● About this task
Give the number of lines in the records that include the word "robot", and nothing besides.

● Dataset content
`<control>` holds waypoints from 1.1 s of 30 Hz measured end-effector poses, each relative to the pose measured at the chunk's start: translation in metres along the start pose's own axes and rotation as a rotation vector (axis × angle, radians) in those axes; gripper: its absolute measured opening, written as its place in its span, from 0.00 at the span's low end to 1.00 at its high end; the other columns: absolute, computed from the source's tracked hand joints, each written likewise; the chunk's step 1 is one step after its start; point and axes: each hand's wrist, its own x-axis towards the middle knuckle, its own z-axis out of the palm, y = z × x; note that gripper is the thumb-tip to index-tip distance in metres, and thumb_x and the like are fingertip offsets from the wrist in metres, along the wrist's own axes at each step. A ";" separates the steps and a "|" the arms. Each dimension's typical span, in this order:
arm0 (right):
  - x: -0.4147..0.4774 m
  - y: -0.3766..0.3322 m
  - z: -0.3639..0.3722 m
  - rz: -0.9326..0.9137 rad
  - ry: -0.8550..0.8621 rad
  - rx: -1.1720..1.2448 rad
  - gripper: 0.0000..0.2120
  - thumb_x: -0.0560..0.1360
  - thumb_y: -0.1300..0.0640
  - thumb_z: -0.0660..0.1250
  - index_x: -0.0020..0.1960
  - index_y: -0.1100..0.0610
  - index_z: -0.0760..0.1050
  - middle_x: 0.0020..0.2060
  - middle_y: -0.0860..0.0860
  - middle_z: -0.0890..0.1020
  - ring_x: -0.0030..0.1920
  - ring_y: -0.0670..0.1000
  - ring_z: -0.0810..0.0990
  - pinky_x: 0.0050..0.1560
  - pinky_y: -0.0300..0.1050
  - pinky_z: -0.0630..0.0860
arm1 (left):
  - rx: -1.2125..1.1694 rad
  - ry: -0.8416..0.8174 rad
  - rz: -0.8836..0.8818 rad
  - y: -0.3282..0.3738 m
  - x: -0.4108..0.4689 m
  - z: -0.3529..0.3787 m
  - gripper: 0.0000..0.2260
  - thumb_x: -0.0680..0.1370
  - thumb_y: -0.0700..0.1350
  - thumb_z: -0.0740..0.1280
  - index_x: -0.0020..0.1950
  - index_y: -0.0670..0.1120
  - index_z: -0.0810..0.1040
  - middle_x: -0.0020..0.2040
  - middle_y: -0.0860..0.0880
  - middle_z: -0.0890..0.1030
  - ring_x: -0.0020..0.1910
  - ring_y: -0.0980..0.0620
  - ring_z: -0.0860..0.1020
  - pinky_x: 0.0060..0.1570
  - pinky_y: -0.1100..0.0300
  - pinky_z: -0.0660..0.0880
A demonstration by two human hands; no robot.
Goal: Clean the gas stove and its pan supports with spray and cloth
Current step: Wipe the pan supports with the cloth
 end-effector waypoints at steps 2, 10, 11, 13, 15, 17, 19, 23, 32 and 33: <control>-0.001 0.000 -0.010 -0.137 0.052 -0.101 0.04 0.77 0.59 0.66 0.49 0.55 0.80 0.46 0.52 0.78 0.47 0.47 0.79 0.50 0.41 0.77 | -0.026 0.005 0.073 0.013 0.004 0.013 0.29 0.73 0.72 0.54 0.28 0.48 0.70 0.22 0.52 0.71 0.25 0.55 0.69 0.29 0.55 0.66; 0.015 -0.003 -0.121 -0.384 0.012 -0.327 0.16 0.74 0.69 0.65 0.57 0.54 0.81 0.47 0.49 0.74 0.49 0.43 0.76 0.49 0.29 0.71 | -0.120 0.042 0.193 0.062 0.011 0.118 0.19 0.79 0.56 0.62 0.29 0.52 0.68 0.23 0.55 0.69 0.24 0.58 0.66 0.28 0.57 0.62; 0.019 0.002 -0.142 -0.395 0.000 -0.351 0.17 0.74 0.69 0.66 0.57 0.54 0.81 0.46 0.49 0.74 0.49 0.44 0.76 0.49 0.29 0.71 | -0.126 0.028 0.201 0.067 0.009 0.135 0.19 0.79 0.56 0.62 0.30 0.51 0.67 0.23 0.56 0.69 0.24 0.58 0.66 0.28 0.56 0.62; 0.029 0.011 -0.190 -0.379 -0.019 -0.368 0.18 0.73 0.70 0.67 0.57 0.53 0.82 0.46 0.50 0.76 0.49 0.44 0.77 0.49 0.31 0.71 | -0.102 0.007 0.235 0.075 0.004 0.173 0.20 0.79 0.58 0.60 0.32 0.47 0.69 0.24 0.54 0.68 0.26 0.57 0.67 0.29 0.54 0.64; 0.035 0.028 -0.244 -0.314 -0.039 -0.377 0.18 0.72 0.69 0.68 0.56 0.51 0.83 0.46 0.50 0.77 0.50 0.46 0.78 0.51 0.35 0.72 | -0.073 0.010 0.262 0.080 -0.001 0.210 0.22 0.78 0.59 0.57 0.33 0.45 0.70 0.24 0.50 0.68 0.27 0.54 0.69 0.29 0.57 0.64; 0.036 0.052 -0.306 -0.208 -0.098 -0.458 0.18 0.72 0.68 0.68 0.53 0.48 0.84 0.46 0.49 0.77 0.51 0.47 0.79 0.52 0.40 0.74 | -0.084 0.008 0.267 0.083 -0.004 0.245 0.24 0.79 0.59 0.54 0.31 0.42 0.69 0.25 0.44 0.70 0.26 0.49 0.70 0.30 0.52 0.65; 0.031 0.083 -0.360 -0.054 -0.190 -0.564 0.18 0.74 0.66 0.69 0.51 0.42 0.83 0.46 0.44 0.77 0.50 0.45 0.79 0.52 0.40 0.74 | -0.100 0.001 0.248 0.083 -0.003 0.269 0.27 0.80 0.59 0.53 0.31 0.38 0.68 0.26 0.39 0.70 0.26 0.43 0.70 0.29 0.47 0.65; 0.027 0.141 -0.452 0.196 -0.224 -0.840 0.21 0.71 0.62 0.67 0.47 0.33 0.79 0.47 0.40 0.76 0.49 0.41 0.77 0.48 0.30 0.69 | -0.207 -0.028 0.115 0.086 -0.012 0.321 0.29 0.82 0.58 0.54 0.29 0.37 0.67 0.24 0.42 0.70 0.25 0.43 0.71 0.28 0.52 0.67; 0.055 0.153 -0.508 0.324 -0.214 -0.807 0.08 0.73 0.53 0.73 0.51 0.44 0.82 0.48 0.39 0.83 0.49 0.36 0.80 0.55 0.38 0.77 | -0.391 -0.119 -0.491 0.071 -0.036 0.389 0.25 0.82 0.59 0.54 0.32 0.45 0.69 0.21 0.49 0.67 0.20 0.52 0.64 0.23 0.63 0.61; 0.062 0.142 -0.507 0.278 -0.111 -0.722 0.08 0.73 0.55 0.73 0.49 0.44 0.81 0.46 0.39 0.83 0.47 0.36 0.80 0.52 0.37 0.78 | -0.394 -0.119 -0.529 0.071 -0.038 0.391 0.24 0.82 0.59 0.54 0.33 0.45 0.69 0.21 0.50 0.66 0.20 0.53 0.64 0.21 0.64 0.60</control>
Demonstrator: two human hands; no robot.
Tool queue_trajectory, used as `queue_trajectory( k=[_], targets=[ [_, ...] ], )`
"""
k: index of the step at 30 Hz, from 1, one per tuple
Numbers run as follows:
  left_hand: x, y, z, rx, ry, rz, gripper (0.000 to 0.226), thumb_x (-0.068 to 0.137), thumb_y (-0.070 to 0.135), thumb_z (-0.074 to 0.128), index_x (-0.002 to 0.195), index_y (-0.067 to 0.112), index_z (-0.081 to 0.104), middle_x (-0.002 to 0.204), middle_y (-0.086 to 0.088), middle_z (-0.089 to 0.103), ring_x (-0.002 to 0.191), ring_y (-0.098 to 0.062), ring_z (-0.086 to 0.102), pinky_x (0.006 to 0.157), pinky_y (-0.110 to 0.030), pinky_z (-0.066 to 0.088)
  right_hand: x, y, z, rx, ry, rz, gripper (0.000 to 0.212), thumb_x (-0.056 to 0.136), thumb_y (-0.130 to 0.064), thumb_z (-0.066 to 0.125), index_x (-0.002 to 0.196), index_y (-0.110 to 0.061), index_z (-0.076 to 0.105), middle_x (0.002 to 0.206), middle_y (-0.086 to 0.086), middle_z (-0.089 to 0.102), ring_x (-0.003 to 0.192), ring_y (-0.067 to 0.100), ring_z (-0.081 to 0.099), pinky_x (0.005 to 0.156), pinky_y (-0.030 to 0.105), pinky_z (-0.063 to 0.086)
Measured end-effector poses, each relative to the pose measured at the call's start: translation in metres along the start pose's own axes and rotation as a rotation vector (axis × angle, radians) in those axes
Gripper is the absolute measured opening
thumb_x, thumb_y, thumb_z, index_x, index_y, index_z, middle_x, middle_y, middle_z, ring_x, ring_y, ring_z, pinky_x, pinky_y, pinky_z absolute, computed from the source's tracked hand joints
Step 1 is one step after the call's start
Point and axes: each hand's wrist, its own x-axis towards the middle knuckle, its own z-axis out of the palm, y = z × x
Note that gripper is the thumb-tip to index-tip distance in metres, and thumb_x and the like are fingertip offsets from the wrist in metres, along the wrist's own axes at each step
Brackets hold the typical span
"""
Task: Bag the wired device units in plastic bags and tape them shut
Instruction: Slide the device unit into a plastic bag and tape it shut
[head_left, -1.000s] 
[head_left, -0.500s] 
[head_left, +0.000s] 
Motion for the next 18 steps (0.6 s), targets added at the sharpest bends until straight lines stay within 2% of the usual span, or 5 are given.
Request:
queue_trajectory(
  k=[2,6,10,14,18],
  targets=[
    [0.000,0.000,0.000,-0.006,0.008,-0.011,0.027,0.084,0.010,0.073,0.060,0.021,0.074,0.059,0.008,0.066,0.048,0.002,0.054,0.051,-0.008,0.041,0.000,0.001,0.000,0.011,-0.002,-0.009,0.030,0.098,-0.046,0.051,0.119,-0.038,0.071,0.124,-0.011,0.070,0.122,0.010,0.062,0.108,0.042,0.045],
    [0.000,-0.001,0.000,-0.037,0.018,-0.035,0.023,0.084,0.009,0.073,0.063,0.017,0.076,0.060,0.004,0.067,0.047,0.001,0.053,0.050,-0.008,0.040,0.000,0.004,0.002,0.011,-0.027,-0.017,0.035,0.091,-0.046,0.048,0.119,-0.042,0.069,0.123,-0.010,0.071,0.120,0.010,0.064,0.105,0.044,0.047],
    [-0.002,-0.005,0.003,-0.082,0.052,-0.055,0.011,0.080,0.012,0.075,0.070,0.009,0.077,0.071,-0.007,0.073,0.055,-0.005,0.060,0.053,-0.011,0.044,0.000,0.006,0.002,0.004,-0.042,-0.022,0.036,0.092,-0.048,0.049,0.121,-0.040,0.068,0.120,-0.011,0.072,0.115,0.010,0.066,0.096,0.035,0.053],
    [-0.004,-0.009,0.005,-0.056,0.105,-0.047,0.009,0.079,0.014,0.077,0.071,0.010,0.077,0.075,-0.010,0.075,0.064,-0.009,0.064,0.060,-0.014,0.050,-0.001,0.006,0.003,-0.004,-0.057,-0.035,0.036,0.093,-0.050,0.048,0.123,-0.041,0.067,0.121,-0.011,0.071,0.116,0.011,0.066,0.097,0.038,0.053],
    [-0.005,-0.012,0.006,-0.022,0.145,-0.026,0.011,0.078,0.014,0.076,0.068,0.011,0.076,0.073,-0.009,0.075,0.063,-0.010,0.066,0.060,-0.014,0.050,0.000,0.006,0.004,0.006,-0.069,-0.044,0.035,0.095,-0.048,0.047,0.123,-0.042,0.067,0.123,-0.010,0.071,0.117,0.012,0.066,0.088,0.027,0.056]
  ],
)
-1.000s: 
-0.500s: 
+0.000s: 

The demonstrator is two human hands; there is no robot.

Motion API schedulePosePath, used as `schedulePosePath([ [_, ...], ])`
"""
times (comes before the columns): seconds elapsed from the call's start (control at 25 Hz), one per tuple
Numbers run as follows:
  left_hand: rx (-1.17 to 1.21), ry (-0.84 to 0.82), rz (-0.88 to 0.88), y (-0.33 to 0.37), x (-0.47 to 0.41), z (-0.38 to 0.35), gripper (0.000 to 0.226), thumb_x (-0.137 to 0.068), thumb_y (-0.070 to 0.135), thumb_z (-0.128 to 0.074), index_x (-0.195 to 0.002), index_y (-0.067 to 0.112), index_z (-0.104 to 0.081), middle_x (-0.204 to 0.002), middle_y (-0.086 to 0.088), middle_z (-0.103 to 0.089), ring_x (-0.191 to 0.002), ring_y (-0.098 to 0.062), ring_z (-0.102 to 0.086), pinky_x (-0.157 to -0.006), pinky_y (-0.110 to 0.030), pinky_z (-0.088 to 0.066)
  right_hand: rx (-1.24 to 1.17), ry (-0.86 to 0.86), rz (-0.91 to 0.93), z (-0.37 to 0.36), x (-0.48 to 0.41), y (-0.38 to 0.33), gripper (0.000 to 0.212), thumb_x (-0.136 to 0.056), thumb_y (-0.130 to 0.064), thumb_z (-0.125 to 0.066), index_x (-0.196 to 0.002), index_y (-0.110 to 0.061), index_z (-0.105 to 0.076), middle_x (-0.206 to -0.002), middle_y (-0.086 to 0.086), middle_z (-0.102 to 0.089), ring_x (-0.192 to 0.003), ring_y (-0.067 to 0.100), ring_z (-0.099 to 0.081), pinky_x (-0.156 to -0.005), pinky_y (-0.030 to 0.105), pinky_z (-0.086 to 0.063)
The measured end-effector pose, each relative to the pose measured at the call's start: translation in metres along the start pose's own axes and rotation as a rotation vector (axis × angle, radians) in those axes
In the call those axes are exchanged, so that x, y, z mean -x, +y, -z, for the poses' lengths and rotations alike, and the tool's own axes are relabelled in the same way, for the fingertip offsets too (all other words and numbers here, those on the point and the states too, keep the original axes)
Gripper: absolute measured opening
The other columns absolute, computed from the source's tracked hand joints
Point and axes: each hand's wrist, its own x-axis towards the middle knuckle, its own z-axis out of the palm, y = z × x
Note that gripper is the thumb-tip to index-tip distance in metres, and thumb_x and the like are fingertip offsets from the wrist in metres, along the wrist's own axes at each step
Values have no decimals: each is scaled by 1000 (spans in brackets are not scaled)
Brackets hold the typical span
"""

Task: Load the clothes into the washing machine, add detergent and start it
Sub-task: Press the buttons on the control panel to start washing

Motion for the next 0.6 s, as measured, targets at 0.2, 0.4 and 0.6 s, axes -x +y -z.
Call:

● Problem solution
3